El fin justificó los medios. Al final, Fox ganó y él mismo así lo admitió en un acto de rara sinceridad al declarar que entre sus logros estaba el haber ganado “dos elecciones”: la propia y la de su sucesor. En el antiguo régimen era el artífice del “triunfo” de su sucesor, pero se suponía que ese no sería el caso en el nuevo. En la medida en que Vicente Fox triunfó en 2000, ayudó a abrir las puertas de la democracia electoral, pero en la medida en que él “ganó” la Presidencia para su sucesor, revivió uno de los peores aspectos del viejo régimen y contribuyó a erosionar la confianza en una democracia que aún necesita de consolidación.
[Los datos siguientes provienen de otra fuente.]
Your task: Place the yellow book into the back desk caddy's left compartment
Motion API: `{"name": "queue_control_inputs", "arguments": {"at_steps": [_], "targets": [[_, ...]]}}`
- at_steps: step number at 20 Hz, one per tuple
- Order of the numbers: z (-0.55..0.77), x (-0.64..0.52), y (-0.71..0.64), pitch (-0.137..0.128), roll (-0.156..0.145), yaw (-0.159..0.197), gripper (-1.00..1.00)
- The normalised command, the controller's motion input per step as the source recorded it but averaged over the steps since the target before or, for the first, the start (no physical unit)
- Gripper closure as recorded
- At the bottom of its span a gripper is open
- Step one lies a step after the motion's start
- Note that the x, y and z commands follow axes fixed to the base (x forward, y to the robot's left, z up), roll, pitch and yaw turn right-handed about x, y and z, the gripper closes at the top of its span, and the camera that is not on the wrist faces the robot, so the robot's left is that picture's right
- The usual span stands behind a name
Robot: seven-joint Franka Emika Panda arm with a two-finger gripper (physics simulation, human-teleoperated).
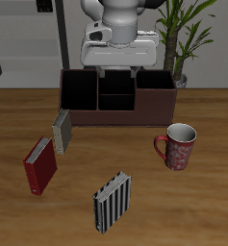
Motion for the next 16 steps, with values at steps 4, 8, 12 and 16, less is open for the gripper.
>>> {"name": "queue_control_inputs", "arguments": {"at_steps": [4,8,12,16], "targets": [[0.06,0.03,-0.12,-0.014,-0.014,0.005,-1.0],[-0.03,0.17,-0.32,0.008,-0.028,-0.037,-1.0],[-0.06,0.1,-0.45,-0.009,0.005,-0.007,-1.0],[-0.06,-0.02,-0.33,-0.01,0.012,-0.035,-1.0]]}}
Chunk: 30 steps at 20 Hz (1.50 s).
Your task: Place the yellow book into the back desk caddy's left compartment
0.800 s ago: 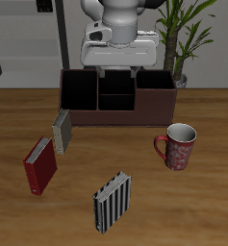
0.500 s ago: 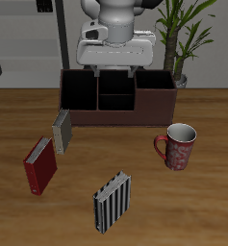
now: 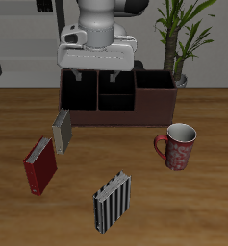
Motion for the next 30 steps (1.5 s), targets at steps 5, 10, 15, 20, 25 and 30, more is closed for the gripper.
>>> {"name": "queue_control_inputs", "arguments": {"at_steps": [5,10,15,20,25,30], "targets": [[-0.21,-0.17,-0.6,-0.045,-0.056,-0.011,-1.0],[-0.22,-0.16,-0.29,-0.034,-0.038,-0.013,-1.0],[-0.25,-0.17,-0.28,-0.026,-0.029,-0.015,-1.0],[-0.31,-0.1,-0.25,0.006,-0.04,-0.056,-1.0],[-0.26,-0.06,-0.15,0.013,-0.018,-0.015,-1.0],[-0.23,-0.01,-0.16,0.017,-0.013,-0.014,-1.0]]}}
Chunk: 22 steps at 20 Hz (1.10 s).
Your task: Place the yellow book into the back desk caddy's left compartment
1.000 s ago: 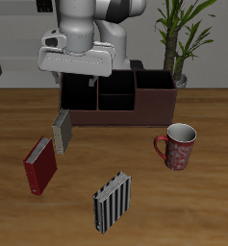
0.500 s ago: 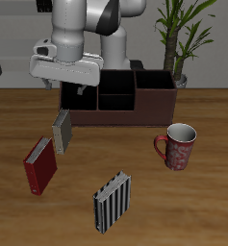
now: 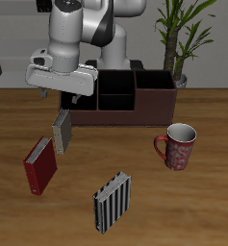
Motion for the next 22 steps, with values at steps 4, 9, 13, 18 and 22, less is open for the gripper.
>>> {"name": "queue_control_inputs", "arguments": {"at_steps": [4,9,13,18,22], "targets": [[-0.2,-0.01,-0.18,0.001,-0.002,-0.056,-1.0],[-0.22,0.05,-0.04,0.012,0.003,-0.02,-1.0],[-0.42,0.08,0.04,0.034,0.022,-0.019,-1.0],[-0.32,0.05,-0.05,0.029,-0.004,-0.023,-1.0],[-0.24,0.03,-0.06,0.027,-0.019,-0.02,-1.0]]}}
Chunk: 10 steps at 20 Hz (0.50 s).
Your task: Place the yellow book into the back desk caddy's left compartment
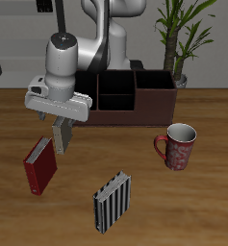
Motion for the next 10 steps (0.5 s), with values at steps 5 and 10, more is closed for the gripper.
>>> {"name": "queue_control_inputs", "arguments": {"at_steps": [5,10], "targets": [[-0.23,0.02,0.03,0.015,0.001,-0.004,-1.0],[-0.21,0.05,0.1,0.037,0.022,-0.016,1.0]]}}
Al concluir el “El Príncipe”, Maquiavelo justifica lo brutal de una ética política tan vieja como la humanidad como el único medio de sacar a Italia de su postración y dar a los italianos la posibilidad de vivir en paz y reconstruir la gran nación que alguna vez fueron. En nuestro caso, ¿cuál es la justificación histórica de Fox para haber seguido, quizá sin conocerlo, el camino sugerido por Maquiavelo?